Pediatricians can help parents wean their babies off feeding from a bottle sooner, a new Canadian study suggests.

Prolonged bottle feeding beyond 15 months to two years of age has been linked to excessive milk intake and iron deficiency.

Children who are iron deficient are more likely to show behavioural problems, less likely to do well in school, more likely to have tooth decay and — in rare cases — more likely to have a stroke as a child, said the study's lead author, pediatrician Dr. Jonathon Maguire of St. Michael's Hospital in Toronto.

In Monday's issue of the journal Pediatrics, Maguire and colleagues at Toronto's Hospital for Sick Children reported children were half as likely to be using a bottle to drink milk and juice at two years of age if their parents were introduced to a week-long weaning protocol.

"We took five minutes out of the nine-month well-child visit and we told parents essentially to stop using the bottle because it was bad for their children," Maguire said. "The parents did it. It worked."

Limit drinks

In the randomized controlled trial, 201 children were monitored up to two years of age. Between January 2006 and 2007 when the infants were nine months old, they were randomly assigned to either an intervention group or a control group.

Parents in the intervention group were given a "sippy cup," instructions on using the cup to wean, and education about the risks of continued bottle use.

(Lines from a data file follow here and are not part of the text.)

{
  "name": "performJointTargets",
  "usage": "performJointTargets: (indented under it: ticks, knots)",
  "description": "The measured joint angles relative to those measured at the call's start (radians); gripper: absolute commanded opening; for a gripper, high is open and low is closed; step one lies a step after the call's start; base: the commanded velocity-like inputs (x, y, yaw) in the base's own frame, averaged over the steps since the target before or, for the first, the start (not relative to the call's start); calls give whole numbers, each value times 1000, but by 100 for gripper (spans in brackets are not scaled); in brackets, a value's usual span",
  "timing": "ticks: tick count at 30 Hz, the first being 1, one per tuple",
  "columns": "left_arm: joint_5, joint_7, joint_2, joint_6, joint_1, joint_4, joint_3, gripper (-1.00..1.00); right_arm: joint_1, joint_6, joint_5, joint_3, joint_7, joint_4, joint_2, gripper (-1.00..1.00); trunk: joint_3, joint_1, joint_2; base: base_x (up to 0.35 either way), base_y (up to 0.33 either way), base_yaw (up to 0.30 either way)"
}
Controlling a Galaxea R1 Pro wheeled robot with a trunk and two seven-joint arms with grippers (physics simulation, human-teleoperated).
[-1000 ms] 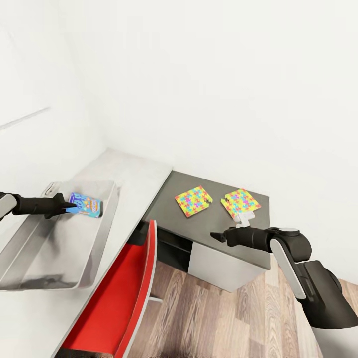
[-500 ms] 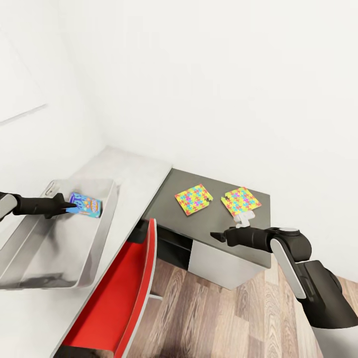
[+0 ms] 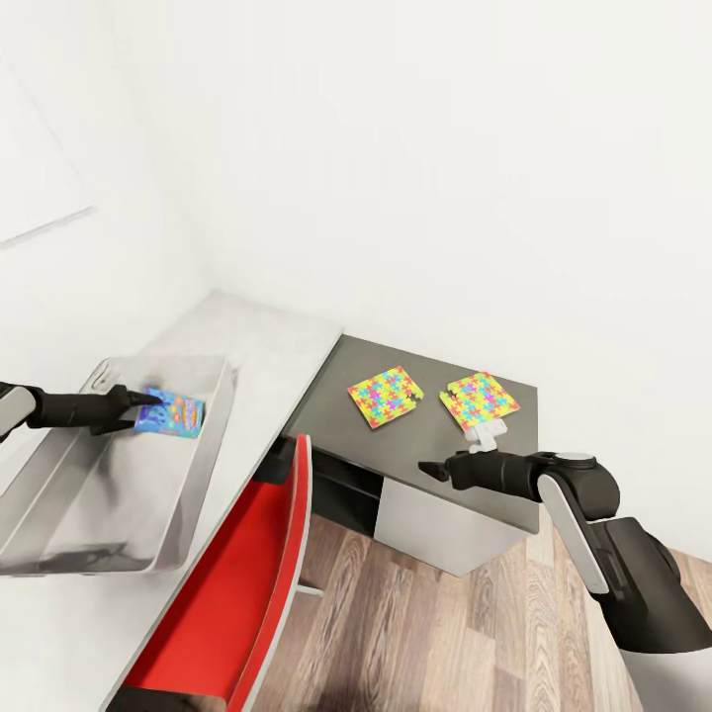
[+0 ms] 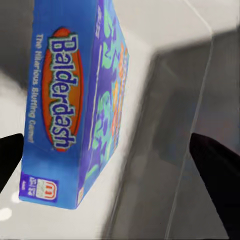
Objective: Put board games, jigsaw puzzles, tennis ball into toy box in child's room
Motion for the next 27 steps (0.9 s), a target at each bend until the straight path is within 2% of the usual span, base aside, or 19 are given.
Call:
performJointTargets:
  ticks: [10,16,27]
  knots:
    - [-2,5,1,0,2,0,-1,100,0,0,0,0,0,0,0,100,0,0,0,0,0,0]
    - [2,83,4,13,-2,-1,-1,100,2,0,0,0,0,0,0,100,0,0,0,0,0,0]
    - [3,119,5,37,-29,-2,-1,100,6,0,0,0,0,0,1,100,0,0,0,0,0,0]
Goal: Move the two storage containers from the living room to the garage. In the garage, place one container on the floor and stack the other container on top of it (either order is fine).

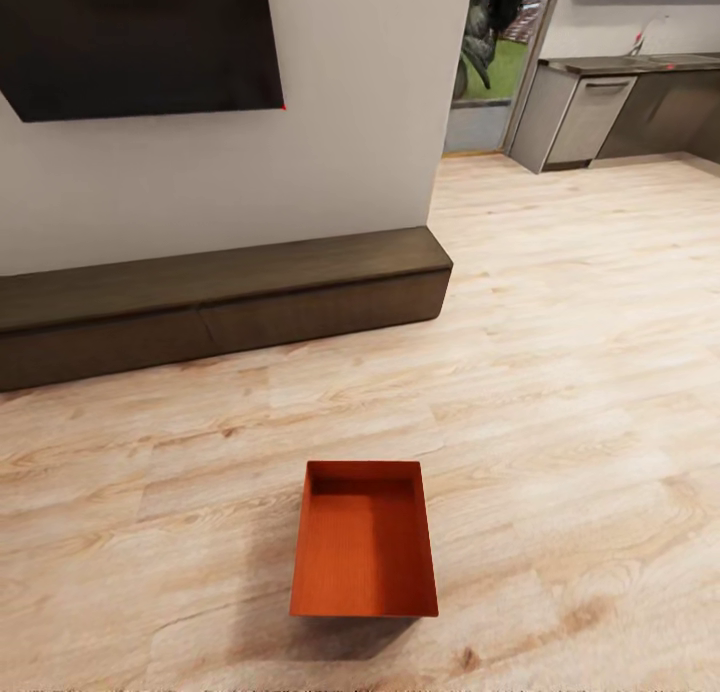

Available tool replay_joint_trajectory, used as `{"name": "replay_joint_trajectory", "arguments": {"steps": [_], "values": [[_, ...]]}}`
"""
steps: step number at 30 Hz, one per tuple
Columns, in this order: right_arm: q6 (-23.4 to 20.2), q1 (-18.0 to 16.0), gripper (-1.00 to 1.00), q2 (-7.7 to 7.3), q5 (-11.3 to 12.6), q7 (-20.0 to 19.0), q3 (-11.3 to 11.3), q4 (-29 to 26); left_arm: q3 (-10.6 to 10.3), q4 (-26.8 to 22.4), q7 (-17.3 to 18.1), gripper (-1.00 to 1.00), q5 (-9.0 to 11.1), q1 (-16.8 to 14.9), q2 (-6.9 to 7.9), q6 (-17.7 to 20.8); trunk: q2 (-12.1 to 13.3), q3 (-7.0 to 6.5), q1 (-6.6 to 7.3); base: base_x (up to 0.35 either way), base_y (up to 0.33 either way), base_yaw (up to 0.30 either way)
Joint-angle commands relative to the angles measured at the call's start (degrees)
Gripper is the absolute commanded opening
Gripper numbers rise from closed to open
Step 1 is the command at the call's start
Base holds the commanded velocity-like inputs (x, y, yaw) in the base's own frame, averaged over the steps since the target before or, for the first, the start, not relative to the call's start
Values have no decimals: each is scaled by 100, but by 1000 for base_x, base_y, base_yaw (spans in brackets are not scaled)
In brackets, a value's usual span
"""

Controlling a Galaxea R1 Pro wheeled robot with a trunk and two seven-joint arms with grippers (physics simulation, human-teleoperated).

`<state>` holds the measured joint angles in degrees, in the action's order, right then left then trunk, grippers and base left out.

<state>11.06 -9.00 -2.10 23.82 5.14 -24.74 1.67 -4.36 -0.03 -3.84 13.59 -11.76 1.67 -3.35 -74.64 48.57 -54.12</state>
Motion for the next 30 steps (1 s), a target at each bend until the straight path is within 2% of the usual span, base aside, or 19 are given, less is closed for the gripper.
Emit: {"name": "replay_joint_trajectory", "arguments": {"steps": [1,30], "values": [[29,-6,100,2,44,1,-48,17,-47,3,-12,100,48,-2,0,-16,-2,5,0,0,0,0],[11,-6,100,17,18,-30,-57,17,-47,3,-12,100,43,-2,-12,-8,-2,8,0,0,-7,0]]}}
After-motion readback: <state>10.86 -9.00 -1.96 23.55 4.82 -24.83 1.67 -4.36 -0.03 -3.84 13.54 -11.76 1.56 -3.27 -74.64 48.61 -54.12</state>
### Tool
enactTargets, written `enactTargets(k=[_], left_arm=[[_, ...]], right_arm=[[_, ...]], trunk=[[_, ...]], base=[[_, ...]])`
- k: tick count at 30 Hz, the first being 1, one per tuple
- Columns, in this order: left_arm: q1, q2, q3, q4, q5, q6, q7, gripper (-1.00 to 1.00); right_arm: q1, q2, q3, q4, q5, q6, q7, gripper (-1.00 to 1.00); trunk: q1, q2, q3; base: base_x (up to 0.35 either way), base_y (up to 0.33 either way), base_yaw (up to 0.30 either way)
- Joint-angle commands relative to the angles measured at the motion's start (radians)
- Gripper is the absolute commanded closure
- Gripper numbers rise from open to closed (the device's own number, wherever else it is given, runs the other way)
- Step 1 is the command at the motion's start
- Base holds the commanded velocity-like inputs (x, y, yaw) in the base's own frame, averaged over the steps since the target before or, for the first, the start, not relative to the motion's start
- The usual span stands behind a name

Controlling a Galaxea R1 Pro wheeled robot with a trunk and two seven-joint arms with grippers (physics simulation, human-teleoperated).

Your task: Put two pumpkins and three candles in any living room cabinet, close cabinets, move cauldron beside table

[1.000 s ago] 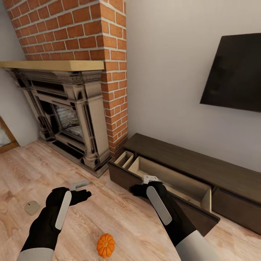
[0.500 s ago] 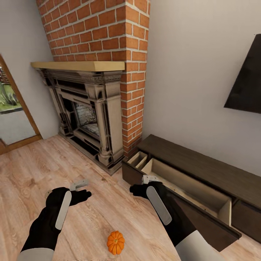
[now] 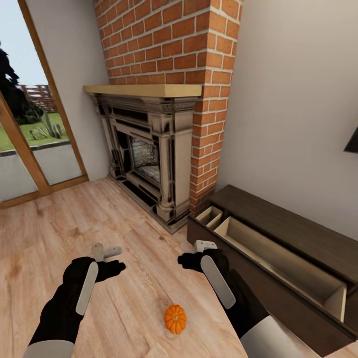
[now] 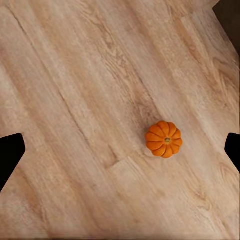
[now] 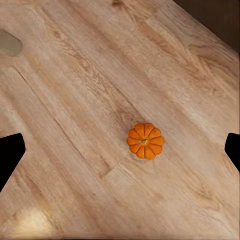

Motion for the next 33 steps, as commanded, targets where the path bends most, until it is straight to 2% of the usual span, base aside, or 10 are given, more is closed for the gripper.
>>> enactTargets(k=[1, 8, 12, 17, 20, 24, 26, 30, 33], left_arm=[[0.0, 0.0, 0.0, 0.0, 0.0, 0.0, 0.0, -1.0], [0.0, -0.001, 0.0, 0.0, 0.0, 0.0, -0.001, -1.0], [0.0, -0.016, 0.001, 0.0, 0.0, 0.0, -0.001, -1.0], [0.0, -0.021, 0.005, 0.0, 0.0, 0.0, -0.002, -1.0], [0.0, -0.021, 0.008, 0.0, 0.0, 0.0, -0.002, -1.0], [0.0, -0.015, 0.012, 0.002, -0.001, 0.0, -0.002, -1.0], [0.0, -0.012, 0.024, 0.006, -0.001, 0.0, -0.002, -1.0], [0.0, -0.012, 0.076, 0.009, -0.002, 0.0, -0.002, -1.0], [0.0, -0.013, 0.087, 0.01, -0.002, 0.0, -0.002, -1.0]], right_arm=[[0.0, 0.0, 0.0, 0.0, 0.0, 0.0, 0.0, -1.0], [0.0, 0.0, 0.0, 0.0, 0.0, 0.001, 0.0, -1.0], [-0.001, 0.0, 0.0, 0.001, 0.0, 0.001, 0.0, -1.0], [-0.001, 0.0, 0.0, 0.0, 0.0, 0.001, 0.0, -1.0], [0.0, 0.0, 0.006, 0.0, 0.0, 0.001, 0.0, -1.0], [0.0, 0.0, 0.034, 0.0, 0.002, 0.0, -0.001, -1.0], [0.0, 0.0, 0.038, 0.0, 0.003, 0.0, -0.001, -1.0], [0.0, 0.0, 0.041, 0.0, 0.003, 0.0, -0.001, -1.0], [0.0, 0.0, 0.041, 0.0, 0.003, 0.0, -0.001, -1.0]], trunk=[[0.0, 0.0, 0.0], [0.0, 0.0, 0.0], [0.0, 0.0, 0.0], [0.0, 0.0, 0.0], [-0.012, 0.021, 0.009], [-0.027, 0.049, 0.022], [-0.035, 0.063, 0.028], [-0.05, 0.091, 0.041], [-0.061, 0.112, 0.05]], base=[[-0.022, 0.025, 0.283], [-0.005, 0.006, 0.285], [0.0, 0.0, 0.287], [0.0, 0.0, 0.287], [0.0, 0.0, 0.287], [0.0, 0.0, 0.287], [0.0, 0.0, 0.287], [0.0, 0.0, 0.287], [0.0, 0.0, 0.287]])
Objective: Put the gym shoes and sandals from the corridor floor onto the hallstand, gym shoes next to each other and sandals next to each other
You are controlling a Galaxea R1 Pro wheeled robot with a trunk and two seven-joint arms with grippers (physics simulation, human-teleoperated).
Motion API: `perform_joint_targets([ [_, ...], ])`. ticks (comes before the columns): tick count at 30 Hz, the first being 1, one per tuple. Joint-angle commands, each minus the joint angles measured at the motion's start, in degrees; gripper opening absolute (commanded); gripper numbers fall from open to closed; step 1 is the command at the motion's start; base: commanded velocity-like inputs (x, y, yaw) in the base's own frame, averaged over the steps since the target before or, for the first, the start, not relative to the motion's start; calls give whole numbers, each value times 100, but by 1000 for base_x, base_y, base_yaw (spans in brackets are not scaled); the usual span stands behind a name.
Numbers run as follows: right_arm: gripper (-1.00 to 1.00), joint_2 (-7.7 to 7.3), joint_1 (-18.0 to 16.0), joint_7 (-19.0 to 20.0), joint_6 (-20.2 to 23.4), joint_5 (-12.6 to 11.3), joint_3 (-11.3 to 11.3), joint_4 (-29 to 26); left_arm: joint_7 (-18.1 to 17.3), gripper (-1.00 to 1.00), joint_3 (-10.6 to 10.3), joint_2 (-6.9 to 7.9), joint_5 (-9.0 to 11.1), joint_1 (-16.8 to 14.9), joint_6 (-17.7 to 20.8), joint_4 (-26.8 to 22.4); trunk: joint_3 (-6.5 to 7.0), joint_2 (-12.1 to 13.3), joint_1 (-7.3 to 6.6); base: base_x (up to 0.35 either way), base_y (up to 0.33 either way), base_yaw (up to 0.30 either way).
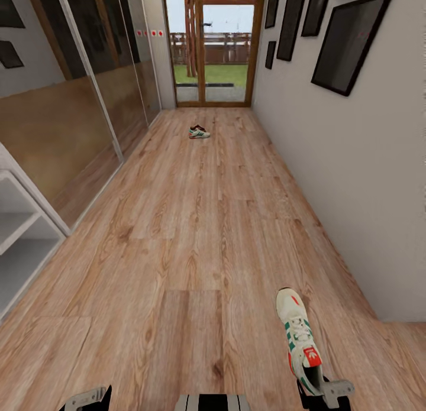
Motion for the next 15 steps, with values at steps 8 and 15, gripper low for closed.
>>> perform_joint_targets([
  [8,-100,26,0,-8,-87,-145,3,94,-45,100,21,-24,-13,5,-13,15,167,165,-99,0,0,-9],
  [15,-100,26,0,-8,-90,-156,-2,102,-37,100,21,-12,-13,5,-15,15,309,446,-253,0,0,0],
])
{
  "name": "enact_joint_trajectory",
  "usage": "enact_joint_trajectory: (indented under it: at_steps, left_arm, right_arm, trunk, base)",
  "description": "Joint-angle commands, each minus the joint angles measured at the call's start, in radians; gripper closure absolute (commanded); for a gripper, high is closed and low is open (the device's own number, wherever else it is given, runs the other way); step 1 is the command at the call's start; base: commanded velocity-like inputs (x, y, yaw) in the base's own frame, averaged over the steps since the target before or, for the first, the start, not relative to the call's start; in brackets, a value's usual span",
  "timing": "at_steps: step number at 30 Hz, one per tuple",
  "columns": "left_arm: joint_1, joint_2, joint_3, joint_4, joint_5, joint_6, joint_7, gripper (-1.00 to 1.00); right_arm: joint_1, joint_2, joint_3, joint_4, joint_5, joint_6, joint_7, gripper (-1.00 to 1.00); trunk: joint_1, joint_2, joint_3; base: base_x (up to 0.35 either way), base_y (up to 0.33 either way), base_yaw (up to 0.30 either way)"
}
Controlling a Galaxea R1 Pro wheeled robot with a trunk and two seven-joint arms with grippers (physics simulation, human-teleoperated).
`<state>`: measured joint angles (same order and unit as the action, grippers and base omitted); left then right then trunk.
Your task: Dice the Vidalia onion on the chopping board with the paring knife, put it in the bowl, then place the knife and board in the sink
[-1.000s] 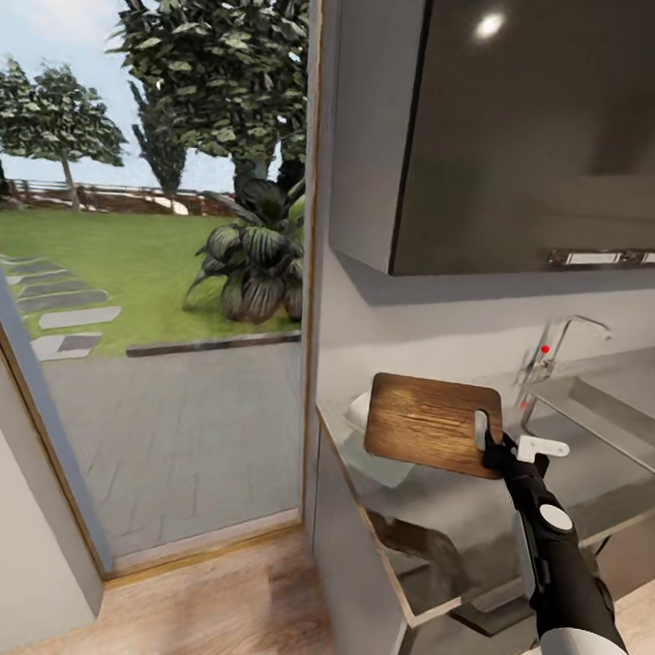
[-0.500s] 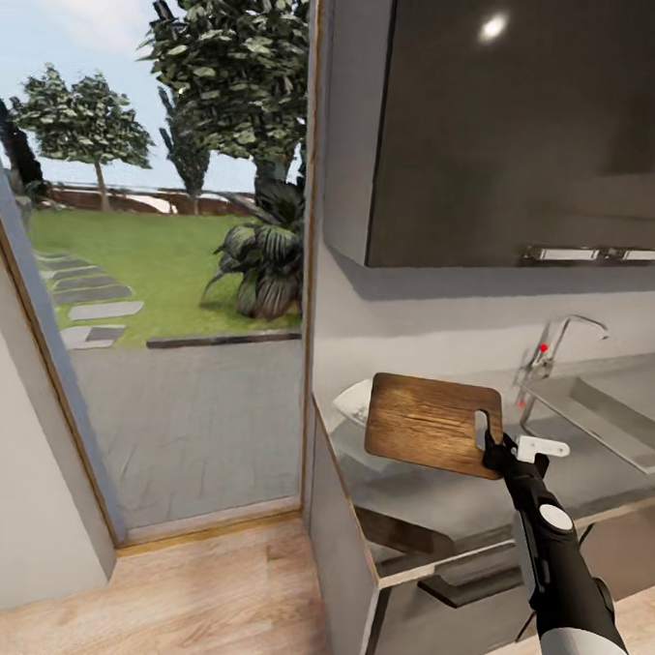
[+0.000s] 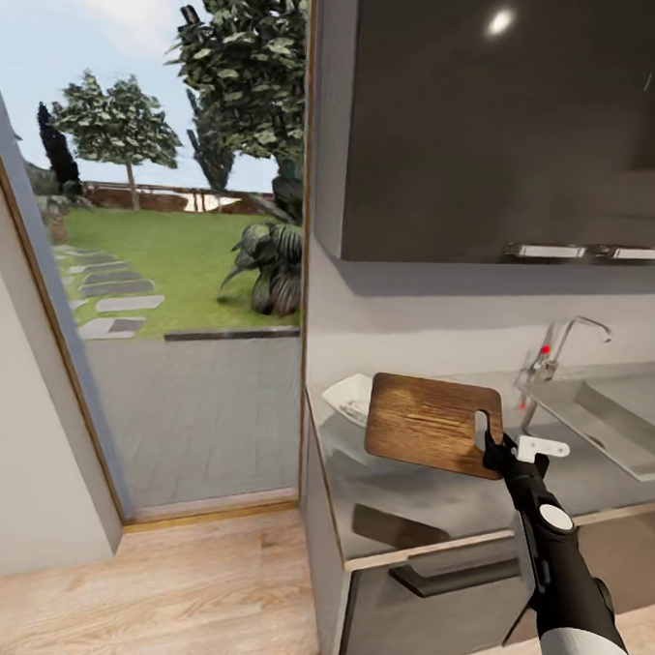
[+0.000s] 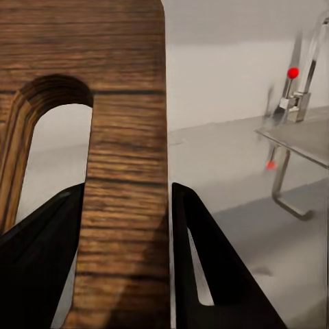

Unlike with a bottle, it's harder for babies to drink too much milk or juice from a sippy cup, Maguire said.

Parents in the control group received standard nutrition counselling, such as when to start feeding solids and avoiding nuts, honey, shellfish, egg whites and foods that are difficult to swallow, to prevent allergies and choking.

Children in the intervention group started using a cup three months earlier on average, the researchers found.

The study's authors initially expected that the children in the intervention group would show a decrease in iron depletion at two years of age, but there was no significant decrease in levels of iron deficiency between the two groups.

Iron-deficiency levels may not have changed because the parents in the intervention group were in a well-educated population, where 12 per cent of the children showed iron deficiency, compared with about 30 per cent of toddlers in Ontario, McGuire said.

About 86 per cent of parents whose children were still using the bottle after age two said it was because the child preferred the bottle over the sippy cup. There seems to be a window when it's easier to change a child's behaviour. As they get older, it becomes harder, the researchers said.

Maximizing time with doctor

The findings are important for both parents and doctors, McGuire said, noting parents get about eight minutes of time with a pediatrician during an office visit.

"Of those eight minutes, its important to know what things you should be told, and doctors want to know what things they should tell you. So studies like this that demonstrate whether a piece of advice works or not is very important to be able to maximize the use of that time," he said.

In the study, research assistants performed the "placebo counselling" sessions so that neither the pediatricians nor parents would know who was involved in the intervention and prevent bias in interpreting the results.

The unexpectedly low prevalence of iron depletion in the control group, 17 per cent, might have resulted from the positive effect of placebo counselling on the importance of iron, the study's authors suggested.

The American Academy of Pediatrics recommends complete bottle weaning for healthy children by 15 months of age, but many parents choose to feed their children by bottle for longer. There is no official Canadian guideline, and Canadian and U.S. surveys of pediatricians have found a wide variety of recommendations.

The research was funded by a grant-in-aid from the Danone Institute of Canada, the Hospital for Sick Children and the Canadian Institutes for Health Research.